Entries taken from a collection

_ _ _ _ _

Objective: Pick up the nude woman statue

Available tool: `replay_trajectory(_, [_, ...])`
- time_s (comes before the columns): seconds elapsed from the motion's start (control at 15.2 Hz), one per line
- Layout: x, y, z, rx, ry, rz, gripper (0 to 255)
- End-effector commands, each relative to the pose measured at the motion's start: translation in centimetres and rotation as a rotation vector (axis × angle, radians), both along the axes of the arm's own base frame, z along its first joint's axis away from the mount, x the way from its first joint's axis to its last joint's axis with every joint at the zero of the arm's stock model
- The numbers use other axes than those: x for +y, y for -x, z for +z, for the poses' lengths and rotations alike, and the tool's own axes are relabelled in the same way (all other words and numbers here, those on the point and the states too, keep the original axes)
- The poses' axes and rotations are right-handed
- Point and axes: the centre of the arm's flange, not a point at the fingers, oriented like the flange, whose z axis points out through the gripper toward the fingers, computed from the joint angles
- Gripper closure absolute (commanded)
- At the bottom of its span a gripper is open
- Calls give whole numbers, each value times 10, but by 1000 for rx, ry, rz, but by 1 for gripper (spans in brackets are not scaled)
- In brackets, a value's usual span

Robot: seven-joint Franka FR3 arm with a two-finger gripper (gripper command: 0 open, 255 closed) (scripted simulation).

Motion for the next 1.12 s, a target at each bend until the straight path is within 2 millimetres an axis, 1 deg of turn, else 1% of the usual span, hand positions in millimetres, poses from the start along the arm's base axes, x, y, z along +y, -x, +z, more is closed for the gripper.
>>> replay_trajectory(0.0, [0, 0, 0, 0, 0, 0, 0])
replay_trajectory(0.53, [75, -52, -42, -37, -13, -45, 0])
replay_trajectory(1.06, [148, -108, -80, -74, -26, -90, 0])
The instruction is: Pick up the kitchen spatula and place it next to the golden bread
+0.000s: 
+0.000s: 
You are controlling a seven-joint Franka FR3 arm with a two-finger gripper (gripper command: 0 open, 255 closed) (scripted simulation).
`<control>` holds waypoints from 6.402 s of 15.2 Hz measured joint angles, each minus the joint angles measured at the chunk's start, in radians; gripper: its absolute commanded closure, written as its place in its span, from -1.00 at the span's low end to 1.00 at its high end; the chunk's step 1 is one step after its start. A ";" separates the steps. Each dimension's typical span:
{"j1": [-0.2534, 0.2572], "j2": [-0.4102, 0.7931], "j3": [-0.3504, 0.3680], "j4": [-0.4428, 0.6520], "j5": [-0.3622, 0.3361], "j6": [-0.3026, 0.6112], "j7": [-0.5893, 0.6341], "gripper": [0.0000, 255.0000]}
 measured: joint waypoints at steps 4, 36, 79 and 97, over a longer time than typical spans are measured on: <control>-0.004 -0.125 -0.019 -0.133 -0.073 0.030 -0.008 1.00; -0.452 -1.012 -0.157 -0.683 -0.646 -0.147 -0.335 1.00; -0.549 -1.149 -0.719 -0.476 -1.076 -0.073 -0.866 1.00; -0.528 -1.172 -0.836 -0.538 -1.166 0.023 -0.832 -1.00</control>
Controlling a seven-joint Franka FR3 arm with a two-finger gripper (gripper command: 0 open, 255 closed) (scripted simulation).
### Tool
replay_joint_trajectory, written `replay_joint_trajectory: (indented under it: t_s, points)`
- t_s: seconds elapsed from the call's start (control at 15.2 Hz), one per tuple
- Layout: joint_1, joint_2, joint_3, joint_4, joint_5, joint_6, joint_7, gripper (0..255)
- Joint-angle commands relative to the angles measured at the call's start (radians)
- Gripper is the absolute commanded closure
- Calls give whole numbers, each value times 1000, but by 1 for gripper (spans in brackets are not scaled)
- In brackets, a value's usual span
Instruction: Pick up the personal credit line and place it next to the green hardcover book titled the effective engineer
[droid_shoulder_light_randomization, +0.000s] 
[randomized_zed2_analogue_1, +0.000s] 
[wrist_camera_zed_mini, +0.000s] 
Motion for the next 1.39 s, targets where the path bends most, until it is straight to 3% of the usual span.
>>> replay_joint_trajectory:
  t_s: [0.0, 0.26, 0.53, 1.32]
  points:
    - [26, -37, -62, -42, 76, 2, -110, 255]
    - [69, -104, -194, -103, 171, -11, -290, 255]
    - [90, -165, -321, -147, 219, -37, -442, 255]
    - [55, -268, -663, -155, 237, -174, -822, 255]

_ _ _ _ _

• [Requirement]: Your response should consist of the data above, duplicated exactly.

• [Task response]:
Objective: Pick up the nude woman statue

Available tool: `replay_trajectory(_, [_, ...])`
- time_s (comes before the columns): seconds elapsed from the motion's start (control at 15.2 Hz), one per line
- Layout: x, y, z, rx, ry, rz, gripper (0 to 255)
- End-effector commands, each relative to the pose measured at the motion's start: translation in centimetres and rotation as a rotation vector (axis × angle, radians), both along the axes of the arm's own base frame, z along its first joint's axis away from the mount, x the way from its first joint's axis to its last joint's axis with every joint at the zero of the arm's stock model
- The numbers use other axes than those: x for +y, y for -x, z for +z, for the poses' lengths and rotations alike, and the tool's own axes are relabelled in the same way (all other words and numbers here, those on the point and the states too, keep the original axes)
- The poses' axes and rotations are right-handed
- Point and axes: the centre of the arm's flange, not a point at the fingers, oriented like the flange, whose z axis points out through the gripper toward the fingers, computed from the joint angles
- Gripper closure absolute (commanded)
- At the bottom of its span a gripper is open
- Calls give whole numbers, each value times 10, but by 1000 for rx, ry, rz, but by 1 for gripper (spans in brackets are not scaled)
- In brackets, a value's usual span

Robot: seven-joint Franka FR3 arm with a two-finger gripper (gripper command: 0 open, 255 closed) (scripted simulation).

Motion for the next 1.12 s, a target at each bend until the straight path is within 2 millimetres an axis, 1 deg of turn, else 1% of the usual span, hand positions in millimetres, poses from the start along the arm's base axes, x, y, z along +y, -x, +z, more is closed for the gripper.
>>> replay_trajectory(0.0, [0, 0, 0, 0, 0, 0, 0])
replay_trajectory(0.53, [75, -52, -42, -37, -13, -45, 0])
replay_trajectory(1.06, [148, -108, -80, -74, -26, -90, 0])
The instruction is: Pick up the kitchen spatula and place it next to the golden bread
+0.000s: 
+0.000s: 
You are controlling a seven-joint Franka FR3 arm with a two-finger gripper (gripper command: 0 open, 255 closed) (scripted simulation).
`<control>` holds waypoints from 6.402 s of 15.2 Hz measured joint angles, each minus the joint angles measured at the chunk's start, in radians; gripper: its absolute commanded closure, written as its place in its span, from -1.00 at the span's low end to 1.00 at its high end; the chunk's step 1 is one step after its start. A ";" separates the steps. Each dimension's typical span:
{"j1": [-0.2534, 0.2572], "j2": [-0.4102, 0.7931], "j3": [-0.3504, 0.3680], "j4": [-0.4428, 0.6520], "j5": [-0.3622, 0.3361], "j6": [-0.3026, 0.6112], "j7": [-0.5893, 0.6341], "gripper": [0.0000, 255.0000]}
 measured: joint waypoints at steps 4, 36, 79 and 97, over a longer time than typical spans are measured on: <control>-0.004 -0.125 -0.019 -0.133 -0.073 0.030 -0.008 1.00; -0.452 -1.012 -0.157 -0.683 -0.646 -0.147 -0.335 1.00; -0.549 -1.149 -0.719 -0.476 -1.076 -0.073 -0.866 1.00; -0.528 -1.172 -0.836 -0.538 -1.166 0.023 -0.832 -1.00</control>
Controlling a seven-joint Franka FR3 arm with a two-finger gripper (gripper command: 0 open, 255 closed) (scripted simulation).
### Tool
replay_joint_trajectory, written `replay_joint_trajectory: (indented under it: t_s, points)`
- t_s: seconds elapsed from the call's start (control at 15.2 Hz), one per tuple
- Layout: joint_1, joint_2, joint_3, joint_4, joint_5, joint_6, joint_7, gripper (0..255)
- Joint-angle commands relative to the angles measured at the call's start (radians)
- Gripper is the absolute commanded closure
- Calls give whole numbers, each value times 1000, but by 1 for gripper (spans in brackets are not scaled)
- In brackets, a value's usual span
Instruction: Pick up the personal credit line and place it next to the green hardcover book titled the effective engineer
[droid_shoulder_light_randomization, +0.000s] 
[randomized_zed2_analogue_1, +0.000s] 
[wrist_camera_zed_mini, +0.000s] 
Motion for the next 1.39 s, targets where the path bends most, until it is straight to 3% of the usual span.
>>> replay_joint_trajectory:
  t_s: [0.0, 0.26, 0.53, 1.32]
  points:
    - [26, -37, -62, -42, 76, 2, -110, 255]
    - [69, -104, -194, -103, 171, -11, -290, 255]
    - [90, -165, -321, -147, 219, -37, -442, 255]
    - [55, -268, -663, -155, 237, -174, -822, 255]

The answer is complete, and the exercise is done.